With new private label personal care lines debuting in Whole Foods Markets and Earth Fare stores, the idea of store-brand, natural or organic cosmetics and creams doesn't seem so farfetched anymore. After all, private label supplements and grocery items have been staples on natural food store shelves for years. Why not extend that marketing strategy to your personal care aisles as well?
We quizzed two natural personal care product formulators who specialize in private labels for small manufacturers, spas, salons and healthcare providers. While they rarely produce products for natural foods retailers, they agree it can be done—but there are pros and cons to building and maintaining a personal care store brand. Here's what Paul Lieber, CEO of Royal Labs Natural Cosmetics in Johns Island, S.C., and Sherion Stevens, president of Dallas-based Golden Butterfly, say you should know before taking the private label plunge.
Don't sacrifice quality
"In the olden days, people thought if they bought a private label brand it would be cheaper or inferior, but now that's not the case," Lieber says. That's particularly true among natural personal care formulators. Although there are fewer than a dozen U.S. companies that specialize in natural and organic cosmetic private labels, standards are generally strict and quality is high. Golden Butterfly's night cream, for example, contains only sweet almond, avocado, grapeseed, vitamin E, jojoba, rosehip seed, evening primrose and rose absolute oils; extracts of aloe vera, grapefruit seed and witch hazel; purified water; and nine essential oils. Royal Labs doesn't use harsh surfactants such as sodium lauryl sulfate, petrochemical ingredients or paraben preservatives.
Natural personal care private label companies are divided into two categories: those that will design a custom blend solely for your store and those that formulate standard blends you can put your own label on. Lieber, whose company specializes in custom blends, says that frankly, "Most natural foods stores aren't big enough for [custom] private label." Royal Labs is formulating the new personal care line for Asheville, N.C.-based Earth Fare, and Lieber believes the 15-store chain is "right on the cusp," size wise, for custom-designed products.
The reason? Minimum-order requirements. Royal Labs' minimums are between 2,500 and 5,000 units per product. "One store would have to buy 2,500 grapefruit lotions at once. It would be rotten by the time they sold all of it," Lieber says. And that isn't the only expense. Royal Labs also charges up-front fees of about $1,000 for formulation and $1,500 for testing per product, Lieber says. In addition, customers need to supply their own packaging.
If you're willing to buy a standard formulation, minimums are much smaller. Golden Butterfly's smallest order requirement is 12 units, or $300, Stevens says.

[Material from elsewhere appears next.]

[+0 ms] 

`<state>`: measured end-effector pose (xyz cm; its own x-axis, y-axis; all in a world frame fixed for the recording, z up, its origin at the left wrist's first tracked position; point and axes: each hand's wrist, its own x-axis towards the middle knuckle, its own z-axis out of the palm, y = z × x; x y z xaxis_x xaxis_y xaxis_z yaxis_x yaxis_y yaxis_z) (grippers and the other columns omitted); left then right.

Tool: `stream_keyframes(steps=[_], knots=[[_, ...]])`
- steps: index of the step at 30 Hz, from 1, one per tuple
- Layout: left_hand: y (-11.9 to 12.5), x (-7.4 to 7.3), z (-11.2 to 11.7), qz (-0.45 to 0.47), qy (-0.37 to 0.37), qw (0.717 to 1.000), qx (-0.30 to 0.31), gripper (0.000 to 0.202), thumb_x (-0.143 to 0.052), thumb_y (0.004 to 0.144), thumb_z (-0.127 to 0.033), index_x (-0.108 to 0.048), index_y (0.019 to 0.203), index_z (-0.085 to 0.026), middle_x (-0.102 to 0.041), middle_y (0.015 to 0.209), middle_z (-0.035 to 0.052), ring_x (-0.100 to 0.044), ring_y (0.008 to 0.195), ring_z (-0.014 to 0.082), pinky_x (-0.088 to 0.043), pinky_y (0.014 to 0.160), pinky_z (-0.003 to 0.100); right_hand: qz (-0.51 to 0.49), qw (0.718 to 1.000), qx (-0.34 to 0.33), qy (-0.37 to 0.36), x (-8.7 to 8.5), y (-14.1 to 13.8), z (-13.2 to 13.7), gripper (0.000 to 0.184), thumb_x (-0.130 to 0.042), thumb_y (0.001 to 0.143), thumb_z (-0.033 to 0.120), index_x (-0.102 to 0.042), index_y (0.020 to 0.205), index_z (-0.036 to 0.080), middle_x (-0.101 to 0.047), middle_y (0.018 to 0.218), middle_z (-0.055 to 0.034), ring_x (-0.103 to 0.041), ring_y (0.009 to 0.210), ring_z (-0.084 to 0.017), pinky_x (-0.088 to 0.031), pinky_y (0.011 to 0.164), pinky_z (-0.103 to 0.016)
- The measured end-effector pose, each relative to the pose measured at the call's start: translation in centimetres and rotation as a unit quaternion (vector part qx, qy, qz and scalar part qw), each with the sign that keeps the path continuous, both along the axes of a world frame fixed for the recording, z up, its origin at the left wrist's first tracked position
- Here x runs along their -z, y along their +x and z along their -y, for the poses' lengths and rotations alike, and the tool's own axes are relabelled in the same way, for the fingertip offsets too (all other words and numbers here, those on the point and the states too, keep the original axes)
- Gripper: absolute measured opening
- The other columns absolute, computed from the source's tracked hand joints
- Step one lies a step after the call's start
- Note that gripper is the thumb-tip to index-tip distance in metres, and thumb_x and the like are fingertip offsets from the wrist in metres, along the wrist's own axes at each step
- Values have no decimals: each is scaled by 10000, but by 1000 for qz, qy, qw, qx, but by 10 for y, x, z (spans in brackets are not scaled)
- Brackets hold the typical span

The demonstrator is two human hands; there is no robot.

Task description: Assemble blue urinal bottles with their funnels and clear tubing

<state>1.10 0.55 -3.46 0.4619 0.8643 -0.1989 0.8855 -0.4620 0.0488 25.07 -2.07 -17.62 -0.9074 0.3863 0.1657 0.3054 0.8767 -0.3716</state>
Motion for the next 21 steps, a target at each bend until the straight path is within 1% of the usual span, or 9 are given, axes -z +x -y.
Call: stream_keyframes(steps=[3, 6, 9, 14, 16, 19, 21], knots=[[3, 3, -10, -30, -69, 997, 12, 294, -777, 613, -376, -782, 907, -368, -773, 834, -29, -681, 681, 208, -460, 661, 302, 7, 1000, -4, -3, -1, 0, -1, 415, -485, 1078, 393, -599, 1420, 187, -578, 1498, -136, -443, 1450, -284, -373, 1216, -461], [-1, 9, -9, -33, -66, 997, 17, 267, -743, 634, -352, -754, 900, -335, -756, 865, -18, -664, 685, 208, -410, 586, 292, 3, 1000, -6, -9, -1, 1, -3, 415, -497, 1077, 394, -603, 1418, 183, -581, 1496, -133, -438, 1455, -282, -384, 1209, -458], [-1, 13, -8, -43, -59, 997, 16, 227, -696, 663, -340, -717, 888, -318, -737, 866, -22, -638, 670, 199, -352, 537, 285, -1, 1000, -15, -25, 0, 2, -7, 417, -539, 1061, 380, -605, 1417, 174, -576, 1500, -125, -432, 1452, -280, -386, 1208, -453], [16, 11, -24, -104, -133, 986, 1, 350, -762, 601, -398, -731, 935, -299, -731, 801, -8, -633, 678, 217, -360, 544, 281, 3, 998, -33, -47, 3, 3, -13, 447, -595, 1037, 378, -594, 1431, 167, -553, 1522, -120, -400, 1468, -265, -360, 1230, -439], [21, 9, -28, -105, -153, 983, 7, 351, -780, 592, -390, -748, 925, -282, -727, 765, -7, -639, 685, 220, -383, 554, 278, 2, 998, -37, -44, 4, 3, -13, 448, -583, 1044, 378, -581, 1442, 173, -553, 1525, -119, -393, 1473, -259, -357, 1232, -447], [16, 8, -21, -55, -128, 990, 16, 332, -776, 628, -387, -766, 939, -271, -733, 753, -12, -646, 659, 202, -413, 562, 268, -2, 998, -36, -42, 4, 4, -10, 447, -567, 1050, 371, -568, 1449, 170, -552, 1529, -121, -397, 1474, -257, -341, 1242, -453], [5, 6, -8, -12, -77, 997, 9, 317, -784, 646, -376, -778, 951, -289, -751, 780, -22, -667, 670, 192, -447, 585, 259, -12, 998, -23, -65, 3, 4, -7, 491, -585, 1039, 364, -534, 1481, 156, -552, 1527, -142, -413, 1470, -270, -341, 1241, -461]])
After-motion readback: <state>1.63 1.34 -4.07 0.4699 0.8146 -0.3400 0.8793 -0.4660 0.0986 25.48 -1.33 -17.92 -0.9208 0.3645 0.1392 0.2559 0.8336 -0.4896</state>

There is a little customization allowed—adding scent to an unscented lotion, for example—but otherwise buyers need to stick with the existing formulas used in Golden Butterfly's line of skin, hair, body and bath products. The company also provides containers, but customers need to supply their own labels. "There are lots of companies online that will make labels for you for not very much money," Stevens says.
Can your customers afford it?
Private labels save stores money by cutting out the middlemen, thus increasing profit margins. They can also promote store loyalty. If a customer likes your private label shampoo, she'll need to come back to your store to buy more rather than going to one of your competitors. And while she's there, chances are she'll pick up some groceries or supplements as well.
But although private label products may be cost-effective for you, they might not be such a bargain for your shoppers. Some private label formulations wholesale for prices your customers are used to paying retail. For instance, an 8-ounce bottle of Golden Butterfly's shampoo wholesales for $7.20. The night cream is $19.20 for 1.5 ounces, facial cleanser is $7.20 for 8 ounces and antioxidant lotion is $8.70 for 8 ounces.
But there is a more cost-effective option: buying in bulk. Golden Butterfly sells gallon containers of many of its products for substantially less—$60 for a gallon of shampoo or facial cleanser, for example. You could bottle your own private label line or make the gallon containers part of a fill-it-yourself house brand.
The final factor to consider when contemplating private label personal care is how much time and money you have to maintain and market the line. A private label line can require a lot of service. "You have to think about when you're going to change the packaging or the formulations and how you're going to promote it, and someone needs to be in charge of ordering it," Lieber says. "In some cases, it's just one more thing to worry about besides keeping your store shelves full."
Vicky Uhland is a Lafayette, Colo.-based freelance writer and editor.